### WHAT IS REQUIRED
In the listing that follows, print every line exactly and leave the images out.

### GIVEN MATERIAL
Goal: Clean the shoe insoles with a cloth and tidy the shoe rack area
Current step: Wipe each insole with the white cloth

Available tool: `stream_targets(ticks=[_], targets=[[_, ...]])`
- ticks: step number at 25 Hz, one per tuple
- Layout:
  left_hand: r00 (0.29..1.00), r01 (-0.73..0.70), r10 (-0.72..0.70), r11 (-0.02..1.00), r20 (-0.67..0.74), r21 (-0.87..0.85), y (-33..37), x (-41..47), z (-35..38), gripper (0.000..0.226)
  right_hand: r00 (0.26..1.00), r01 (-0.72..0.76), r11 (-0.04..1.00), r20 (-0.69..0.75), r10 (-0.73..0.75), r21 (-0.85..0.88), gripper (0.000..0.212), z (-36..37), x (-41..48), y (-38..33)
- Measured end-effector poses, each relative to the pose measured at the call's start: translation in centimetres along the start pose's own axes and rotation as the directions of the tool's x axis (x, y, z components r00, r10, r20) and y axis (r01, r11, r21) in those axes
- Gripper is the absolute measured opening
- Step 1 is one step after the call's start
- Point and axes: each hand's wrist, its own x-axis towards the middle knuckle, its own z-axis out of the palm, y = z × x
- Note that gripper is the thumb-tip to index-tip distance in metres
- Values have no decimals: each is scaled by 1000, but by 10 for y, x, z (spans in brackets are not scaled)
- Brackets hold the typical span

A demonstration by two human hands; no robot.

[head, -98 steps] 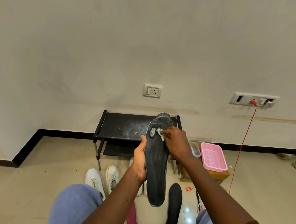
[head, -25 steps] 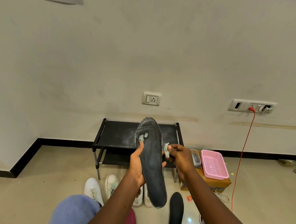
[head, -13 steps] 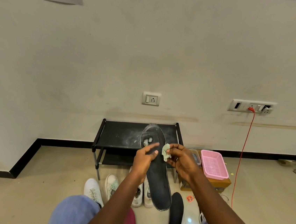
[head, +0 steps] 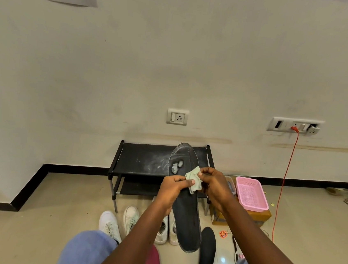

### EXERCISE RESPONSE
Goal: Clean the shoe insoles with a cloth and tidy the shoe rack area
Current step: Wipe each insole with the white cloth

Available tool: `stream_targets(ticks=[_], targets=[[_, ...]])`
- ticks: step number at 25 Hz, one per tuple
- Layout:
  left_hand: r00 (0.29..1.00), r01 (-0.73..0.70), r10 (-0.72..0.70), r11 (-0.02..1.00), r20 (-0.67..0.74), r21 (-0.87..0.85), y (-33..37), x (-41..47), z (-35..38), gripper (0.000..0.226)
  right_hand: r00 (0.26..1.00), r01 (-0.72..0.76), r11 (-0.04..1.00), r20 (-0.69..0.75), r10 (-0.73..0.75), r21 (-0.85..0.88), gripper (0.000..0.212), z (-36..37), x (-41..48), y (-38..33)
- Measured end-effector poses, each relative to the pose measured at the call's start: translation in centimetres along the start pose's own axes and rotation as the directions of the tool's x axis (x, y, z components r00, r10, r20) and y axis (r01, r11, r21) in those axes
- Gripper is the absolute measured opening
- Step 1 is one step after the call's start
- Point and axes: each hand's wrist, its own x-axis towards the middle knuckle, its own z-axis out of the palm, y = z × x
- Note that gripper is the thumb-tip to index-tip distance in metres
- Values have no decimals: each is scaled by 1000, but by 10 for y, x, z (spans in brackets are not scaled)
- Brackets hold the typical span

A demonstration by two human hands; no robot.

[head, -98 steps] 
[head, -25 steps] 
[head, -13 steps] 
[head, +0 steps] 

There is nothing further to this exercise.